> [INSTRUCTIONS FOR THE TASK]
Tally the lines below that contain "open" and reply with only the tally.

*** SUPPLIED RECORDS ***

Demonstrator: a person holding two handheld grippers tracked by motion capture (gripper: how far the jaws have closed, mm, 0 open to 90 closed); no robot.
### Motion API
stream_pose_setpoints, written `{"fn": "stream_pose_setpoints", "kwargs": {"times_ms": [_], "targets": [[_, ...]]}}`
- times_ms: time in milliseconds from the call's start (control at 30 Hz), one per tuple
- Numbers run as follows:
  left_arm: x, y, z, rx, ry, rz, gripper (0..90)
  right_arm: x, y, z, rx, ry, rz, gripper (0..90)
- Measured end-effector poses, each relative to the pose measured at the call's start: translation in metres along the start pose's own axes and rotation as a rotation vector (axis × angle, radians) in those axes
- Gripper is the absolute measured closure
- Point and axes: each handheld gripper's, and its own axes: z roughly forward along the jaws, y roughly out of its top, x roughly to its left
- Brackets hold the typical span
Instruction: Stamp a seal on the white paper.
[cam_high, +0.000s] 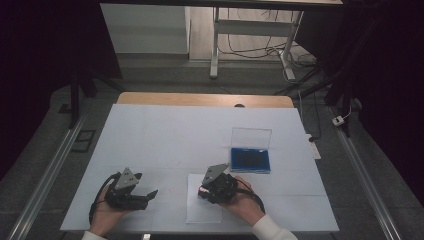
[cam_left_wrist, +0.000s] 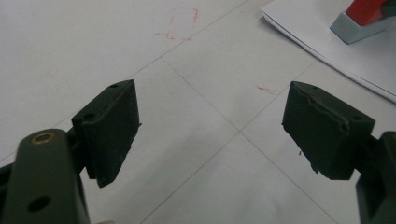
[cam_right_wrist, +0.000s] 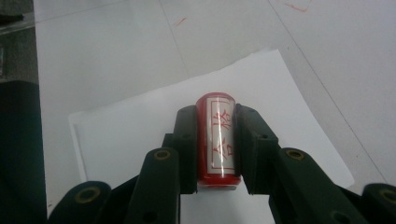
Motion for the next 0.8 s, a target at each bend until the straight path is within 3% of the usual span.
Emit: {"fn": "stream_pose_setpoints", "kwargs": {"times_ms": [200, 267, 433, 800], "targets": [[0.001, 0.000, 0.001, 0.002, 0.000, 0.004, 18.9, -0.001, 0.001, -0.006, -0.030, 0.023, -0.002, 69.6], [0.001, 0.000, 0.002, 0.006, 0.002, 0.008, 18.9, -0.003, 0.000, -0.012, -0.101, 0.041, 0.038, 69.5], [0.001, 0.000, 0.001, 0.006, 0.001, 0.009, 18.9, -0.006, 0.001, -0.029, -0.163, 0.004, 0.055, 69.4], [0.002, 0.000, 0.001, -0.003, -0.004, 0.004, 18.9, -0.018, -0.003, -0.046, -0.185, -0.045, 0.083, 69.3]]}}
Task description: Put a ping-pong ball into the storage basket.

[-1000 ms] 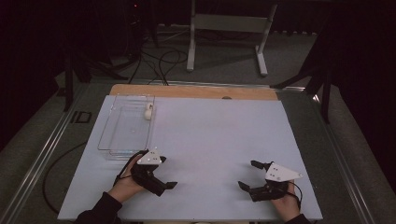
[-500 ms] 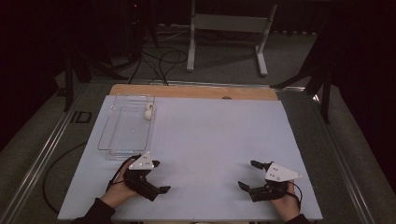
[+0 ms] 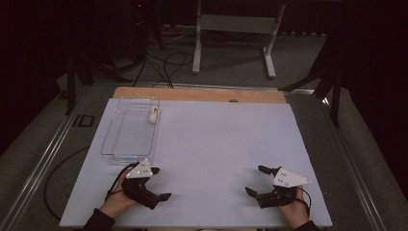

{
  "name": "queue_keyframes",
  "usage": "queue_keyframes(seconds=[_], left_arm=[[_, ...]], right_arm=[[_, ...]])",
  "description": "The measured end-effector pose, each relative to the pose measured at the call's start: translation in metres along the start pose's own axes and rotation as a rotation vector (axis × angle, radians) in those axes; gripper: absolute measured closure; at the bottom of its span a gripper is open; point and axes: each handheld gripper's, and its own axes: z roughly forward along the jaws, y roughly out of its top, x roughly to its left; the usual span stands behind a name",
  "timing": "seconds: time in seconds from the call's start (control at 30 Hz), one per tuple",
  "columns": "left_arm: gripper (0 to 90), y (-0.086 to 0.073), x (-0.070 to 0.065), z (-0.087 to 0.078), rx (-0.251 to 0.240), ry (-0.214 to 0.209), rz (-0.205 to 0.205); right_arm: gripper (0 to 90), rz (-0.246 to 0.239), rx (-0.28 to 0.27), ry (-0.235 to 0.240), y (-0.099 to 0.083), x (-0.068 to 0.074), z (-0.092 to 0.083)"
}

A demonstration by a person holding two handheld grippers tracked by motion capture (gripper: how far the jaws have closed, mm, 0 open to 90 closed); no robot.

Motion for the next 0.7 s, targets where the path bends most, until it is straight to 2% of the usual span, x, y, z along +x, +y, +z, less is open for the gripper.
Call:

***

> [FINISHED EXERCISE]
4